::: RECORDS FOR THIS TASK :::
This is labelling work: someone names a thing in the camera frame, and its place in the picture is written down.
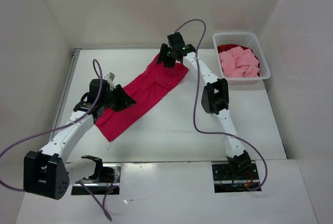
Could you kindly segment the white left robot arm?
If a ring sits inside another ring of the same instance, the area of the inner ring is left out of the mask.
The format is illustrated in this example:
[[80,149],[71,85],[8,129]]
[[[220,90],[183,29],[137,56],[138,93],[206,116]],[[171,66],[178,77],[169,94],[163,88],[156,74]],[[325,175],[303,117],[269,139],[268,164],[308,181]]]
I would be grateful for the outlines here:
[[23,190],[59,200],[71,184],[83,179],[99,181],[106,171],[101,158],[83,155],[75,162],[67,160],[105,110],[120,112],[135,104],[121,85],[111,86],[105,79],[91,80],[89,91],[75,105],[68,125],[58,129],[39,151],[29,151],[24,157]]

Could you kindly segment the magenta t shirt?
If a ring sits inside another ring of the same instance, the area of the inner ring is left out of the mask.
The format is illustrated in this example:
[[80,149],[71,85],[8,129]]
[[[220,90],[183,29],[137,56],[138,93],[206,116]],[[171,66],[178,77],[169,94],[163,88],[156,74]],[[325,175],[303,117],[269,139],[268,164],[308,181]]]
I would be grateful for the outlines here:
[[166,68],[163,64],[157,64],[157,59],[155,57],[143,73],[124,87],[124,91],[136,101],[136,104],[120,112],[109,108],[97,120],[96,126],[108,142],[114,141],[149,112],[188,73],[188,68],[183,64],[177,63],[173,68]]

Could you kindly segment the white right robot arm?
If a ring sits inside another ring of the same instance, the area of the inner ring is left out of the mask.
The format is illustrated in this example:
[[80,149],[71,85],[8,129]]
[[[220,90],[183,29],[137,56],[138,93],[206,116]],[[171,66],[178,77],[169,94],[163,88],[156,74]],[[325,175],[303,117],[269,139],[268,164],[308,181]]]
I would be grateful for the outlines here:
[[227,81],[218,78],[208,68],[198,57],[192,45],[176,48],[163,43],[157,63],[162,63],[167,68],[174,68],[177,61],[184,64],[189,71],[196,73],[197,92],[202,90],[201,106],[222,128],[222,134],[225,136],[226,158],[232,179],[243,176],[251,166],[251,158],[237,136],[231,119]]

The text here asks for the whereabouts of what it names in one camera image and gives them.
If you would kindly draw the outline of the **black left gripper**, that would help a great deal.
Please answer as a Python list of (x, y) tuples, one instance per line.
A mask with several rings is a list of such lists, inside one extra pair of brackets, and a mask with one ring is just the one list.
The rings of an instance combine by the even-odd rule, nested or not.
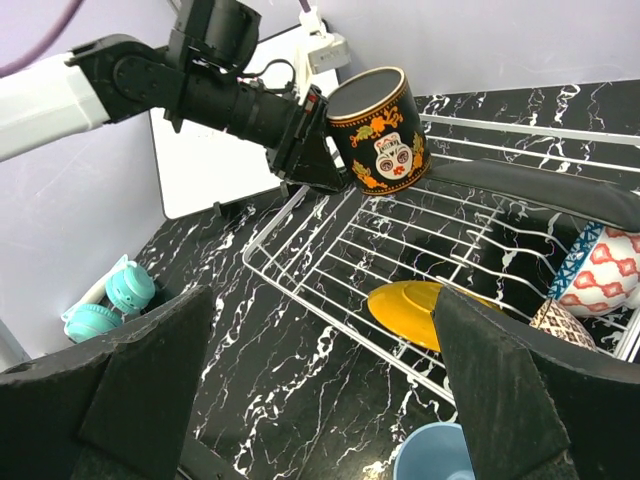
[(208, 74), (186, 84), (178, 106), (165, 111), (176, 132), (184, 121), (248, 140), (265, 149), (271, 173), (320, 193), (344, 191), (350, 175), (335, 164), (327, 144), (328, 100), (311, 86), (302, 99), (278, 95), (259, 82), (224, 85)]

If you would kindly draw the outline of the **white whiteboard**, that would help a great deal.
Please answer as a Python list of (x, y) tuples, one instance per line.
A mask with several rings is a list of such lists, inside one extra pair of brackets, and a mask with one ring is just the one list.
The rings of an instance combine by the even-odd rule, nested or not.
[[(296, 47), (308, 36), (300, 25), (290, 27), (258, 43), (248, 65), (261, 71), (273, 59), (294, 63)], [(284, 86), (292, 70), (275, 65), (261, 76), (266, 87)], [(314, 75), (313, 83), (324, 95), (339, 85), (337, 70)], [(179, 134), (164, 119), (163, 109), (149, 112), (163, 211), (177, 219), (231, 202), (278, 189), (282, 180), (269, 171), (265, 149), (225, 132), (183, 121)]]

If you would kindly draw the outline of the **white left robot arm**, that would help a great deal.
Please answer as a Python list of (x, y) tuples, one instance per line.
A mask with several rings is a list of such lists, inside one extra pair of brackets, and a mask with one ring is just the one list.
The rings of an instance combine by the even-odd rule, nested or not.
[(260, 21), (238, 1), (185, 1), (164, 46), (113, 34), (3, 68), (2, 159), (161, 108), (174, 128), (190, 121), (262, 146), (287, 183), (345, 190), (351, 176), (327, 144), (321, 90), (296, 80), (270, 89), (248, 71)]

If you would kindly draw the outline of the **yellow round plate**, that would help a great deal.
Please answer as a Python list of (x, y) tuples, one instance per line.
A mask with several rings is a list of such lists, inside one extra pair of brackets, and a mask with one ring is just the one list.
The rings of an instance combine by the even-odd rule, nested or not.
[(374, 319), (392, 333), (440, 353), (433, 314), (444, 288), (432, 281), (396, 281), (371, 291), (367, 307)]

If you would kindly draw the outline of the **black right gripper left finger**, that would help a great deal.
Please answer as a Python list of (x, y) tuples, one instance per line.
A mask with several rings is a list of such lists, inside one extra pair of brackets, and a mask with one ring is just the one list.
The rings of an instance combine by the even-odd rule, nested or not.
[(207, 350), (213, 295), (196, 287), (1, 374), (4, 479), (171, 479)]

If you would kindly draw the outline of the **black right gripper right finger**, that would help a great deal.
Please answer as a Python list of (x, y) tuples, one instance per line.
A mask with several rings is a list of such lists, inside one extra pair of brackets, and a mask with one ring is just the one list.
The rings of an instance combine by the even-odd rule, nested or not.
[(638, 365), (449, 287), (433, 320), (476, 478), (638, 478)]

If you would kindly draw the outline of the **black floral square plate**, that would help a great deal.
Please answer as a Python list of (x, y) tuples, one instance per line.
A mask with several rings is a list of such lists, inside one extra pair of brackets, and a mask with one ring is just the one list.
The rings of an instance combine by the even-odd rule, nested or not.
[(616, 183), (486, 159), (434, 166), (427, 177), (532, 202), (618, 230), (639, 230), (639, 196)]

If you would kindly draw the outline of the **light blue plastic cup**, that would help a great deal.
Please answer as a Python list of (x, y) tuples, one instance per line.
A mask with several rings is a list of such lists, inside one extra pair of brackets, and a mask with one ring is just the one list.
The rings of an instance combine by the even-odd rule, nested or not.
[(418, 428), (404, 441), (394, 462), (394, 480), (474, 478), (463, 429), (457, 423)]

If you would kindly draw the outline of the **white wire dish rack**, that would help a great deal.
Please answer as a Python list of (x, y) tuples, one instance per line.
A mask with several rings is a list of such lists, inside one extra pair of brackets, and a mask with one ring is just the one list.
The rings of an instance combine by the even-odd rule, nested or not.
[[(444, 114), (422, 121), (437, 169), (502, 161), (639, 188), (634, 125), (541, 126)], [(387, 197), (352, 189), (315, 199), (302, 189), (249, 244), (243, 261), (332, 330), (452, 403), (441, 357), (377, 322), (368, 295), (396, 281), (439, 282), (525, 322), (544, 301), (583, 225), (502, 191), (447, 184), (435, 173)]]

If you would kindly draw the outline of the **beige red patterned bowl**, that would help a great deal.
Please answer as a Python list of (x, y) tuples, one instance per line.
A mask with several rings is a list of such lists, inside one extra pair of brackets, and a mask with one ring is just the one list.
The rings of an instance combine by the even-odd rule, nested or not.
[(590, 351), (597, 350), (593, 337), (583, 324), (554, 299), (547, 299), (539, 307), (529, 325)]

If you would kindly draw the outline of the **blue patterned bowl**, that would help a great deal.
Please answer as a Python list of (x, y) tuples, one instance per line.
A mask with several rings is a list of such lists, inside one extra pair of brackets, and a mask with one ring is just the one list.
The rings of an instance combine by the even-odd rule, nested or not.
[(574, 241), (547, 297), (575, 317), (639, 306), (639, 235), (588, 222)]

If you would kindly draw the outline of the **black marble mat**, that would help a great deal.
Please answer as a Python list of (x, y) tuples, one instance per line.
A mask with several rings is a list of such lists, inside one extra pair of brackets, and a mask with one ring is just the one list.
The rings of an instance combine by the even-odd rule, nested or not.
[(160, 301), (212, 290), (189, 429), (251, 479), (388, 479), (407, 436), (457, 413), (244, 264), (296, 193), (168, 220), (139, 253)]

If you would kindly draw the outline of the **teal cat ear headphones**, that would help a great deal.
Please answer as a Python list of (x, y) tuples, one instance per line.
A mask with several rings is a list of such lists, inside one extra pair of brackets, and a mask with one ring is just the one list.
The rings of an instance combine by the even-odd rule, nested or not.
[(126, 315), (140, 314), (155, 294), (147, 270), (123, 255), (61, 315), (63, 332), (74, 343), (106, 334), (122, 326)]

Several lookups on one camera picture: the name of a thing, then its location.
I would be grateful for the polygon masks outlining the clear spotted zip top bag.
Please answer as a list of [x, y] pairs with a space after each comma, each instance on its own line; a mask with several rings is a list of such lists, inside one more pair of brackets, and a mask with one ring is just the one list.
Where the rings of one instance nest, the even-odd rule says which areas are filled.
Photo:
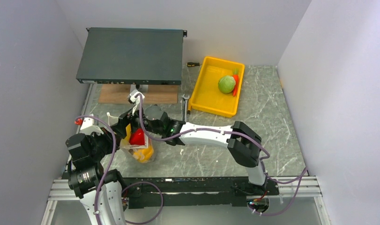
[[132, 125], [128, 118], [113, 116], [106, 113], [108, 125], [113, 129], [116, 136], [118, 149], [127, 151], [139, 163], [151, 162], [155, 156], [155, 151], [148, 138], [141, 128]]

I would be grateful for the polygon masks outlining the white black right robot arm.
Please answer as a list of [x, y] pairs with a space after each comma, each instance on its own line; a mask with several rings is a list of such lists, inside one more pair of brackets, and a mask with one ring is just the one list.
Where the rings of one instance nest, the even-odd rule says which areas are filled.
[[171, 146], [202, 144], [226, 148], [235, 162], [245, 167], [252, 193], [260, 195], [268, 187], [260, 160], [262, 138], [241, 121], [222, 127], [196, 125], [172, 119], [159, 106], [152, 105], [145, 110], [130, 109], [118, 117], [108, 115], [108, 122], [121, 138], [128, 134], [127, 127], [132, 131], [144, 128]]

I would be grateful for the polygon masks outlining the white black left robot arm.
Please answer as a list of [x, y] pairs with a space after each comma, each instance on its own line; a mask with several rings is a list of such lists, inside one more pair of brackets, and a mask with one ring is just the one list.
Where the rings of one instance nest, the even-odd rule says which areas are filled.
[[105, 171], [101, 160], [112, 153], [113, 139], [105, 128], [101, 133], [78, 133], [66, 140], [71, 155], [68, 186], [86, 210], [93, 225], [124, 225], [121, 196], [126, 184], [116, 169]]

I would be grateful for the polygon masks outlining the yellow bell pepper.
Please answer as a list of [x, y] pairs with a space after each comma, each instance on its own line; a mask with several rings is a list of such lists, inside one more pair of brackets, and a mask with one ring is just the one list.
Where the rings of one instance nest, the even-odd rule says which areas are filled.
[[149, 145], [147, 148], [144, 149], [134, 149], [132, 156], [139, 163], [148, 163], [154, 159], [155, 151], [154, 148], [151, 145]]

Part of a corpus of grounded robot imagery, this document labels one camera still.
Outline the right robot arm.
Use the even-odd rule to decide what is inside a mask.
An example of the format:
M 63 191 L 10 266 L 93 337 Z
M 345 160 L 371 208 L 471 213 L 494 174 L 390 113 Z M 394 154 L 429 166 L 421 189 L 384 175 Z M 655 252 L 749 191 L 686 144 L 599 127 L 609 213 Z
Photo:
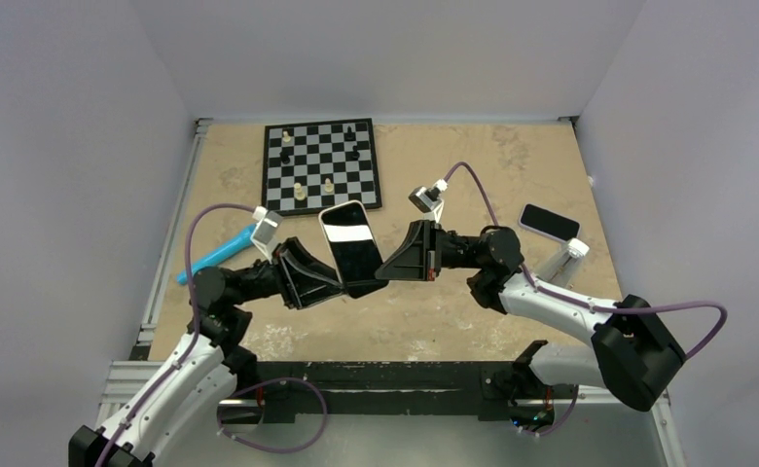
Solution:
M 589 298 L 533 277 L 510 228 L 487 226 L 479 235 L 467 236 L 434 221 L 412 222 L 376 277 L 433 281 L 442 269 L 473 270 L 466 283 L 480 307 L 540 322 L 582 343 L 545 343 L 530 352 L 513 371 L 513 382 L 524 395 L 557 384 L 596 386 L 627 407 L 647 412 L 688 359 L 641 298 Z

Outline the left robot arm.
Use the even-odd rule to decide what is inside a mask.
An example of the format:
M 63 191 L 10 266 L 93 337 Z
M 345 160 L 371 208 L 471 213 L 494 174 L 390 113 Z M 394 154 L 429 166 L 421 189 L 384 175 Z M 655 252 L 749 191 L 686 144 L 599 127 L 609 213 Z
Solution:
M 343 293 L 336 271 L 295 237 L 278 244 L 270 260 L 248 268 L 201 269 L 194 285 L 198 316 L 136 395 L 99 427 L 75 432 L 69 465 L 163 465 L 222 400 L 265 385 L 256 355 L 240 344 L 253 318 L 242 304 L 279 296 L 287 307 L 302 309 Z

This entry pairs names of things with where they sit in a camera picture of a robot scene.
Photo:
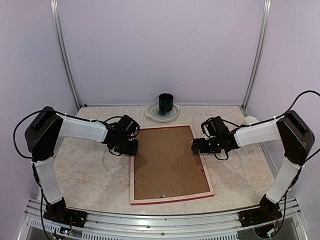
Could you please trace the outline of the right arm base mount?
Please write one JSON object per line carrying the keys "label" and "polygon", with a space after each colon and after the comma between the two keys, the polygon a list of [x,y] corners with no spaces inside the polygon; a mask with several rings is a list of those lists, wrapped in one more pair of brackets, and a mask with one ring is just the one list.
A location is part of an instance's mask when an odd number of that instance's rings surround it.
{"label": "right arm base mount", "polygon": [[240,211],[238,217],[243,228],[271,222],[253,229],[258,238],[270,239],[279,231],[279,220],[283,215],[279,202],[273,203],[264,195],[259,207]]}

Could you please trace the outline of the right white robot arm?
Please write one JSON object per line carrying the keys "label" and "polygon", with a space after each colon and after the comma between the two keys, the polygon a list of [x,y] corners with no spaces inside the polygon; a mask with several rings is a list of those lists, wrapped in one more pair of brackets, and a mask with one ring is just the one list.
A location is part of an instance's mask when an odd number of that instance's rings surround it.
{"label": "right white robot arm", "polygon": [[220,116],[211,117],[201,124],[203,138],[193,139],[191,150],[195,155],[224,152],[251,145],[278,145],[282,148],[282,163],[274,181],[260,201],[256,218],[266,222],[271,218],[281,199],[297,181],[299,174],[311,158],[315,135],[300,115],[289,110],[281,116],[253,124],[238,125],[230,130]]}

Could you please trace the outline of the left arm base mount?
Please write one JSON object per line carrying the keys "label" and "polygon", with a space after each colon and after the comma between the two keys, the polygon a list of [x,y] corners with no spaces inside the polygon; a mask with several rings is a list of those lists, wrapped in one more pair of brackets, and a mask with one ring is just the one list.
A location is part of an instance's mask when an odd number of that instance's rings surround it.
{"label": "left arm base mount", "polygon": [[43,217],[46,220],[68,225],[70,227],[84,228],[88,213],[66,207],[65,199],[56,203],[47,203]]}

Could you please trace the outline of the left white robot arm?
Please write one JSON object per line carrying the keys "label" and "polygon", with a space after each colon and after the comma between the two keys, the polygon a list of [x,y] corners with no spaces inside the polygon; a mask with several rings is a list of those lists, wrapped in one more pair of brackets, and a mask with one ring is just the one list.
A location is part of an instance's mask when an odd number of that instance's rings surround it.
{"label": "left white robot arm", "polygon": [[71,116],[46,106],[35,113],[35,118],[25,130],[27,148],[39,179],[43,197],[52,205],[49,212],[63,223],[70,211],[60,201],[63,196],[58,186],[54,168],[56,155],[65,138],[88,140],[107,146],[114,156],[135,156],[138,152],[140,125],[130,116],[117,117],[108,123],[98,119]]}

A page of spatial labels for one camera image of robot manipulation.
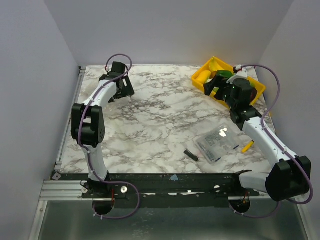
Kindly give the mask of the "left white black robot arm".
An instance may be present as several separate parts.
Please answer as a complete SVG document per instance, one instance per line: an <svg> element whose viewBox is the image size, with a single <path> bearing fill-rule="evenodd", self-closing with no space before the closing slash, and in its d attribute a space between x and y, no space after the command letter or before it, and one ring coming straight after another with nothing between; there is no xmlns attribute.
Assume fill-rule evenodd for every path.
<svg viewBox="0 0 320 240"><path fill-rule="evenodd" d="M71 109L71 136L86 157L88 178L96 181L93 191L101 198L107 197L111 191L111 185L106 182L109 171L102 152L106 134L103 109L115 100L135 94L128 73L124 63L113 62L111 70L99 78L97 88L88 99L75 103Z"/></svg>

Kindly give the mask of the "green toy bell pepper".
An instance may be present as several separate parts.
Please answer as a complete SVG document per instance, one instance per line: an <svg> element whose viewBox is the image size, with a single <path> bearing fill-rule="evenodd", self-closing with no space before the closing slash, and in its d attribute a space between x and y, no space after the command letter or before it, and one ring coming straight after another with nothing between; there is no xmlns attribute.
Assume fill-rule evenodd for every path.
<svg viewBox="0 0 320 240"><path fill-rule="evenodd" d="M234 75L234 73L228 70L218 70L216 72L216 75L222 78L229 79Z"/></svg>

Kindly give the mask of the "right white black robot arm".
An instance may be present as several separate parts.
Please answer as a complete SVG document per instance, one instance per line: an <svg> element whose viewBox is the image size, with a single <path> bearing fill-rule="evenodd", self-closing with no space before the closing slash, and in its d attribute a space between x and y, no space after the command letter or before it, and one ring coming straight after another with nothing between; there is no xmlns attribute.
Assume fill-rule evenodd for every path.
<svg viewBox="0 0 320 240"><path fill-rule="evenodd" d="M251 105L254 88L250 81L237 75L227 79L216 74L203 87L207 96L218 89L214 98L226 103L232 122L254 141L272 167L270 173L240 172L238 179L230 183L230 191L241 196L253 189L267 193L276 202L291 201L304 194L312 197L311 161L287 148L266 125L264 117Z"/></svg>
:::
Above are the lines; repeat exactly the ones from the line containing "Could you kindly segment the white right" down to the line containing "The text here", both inclusive.

Could you kindly segment the white right robot arm?
If a ring sits inside another ring of the same instance, the area of the inner ring is left out of the mask.
The format is illustrated in this example:
[[80,149],[71,85],[8,129]]
[[[220,90],[183,29],[137,56],[138,93],[206,116]],[[171,66],[178,77],[169,94],[163,88],[156,74]],[[325,175],[303,117],[269,139],[268,164],[308,181]]]
I would be grateful for the outlines here:
[[227,81],[218,78],[208,68],[198,57],[192,45],[176,48],[163,43],[157,63],[162,63],[167,68],[174,68],[177,61],[184,64],[189,71],[196,73],[197,92],[202,90],[201,106],[222,128],[222,134],[225,136],[226,158],[232,179],[243,176],[251,166],[251,158],[237,136],[231,119]]

The text here asks for the whereabouts of what it names in one camera image and gives them.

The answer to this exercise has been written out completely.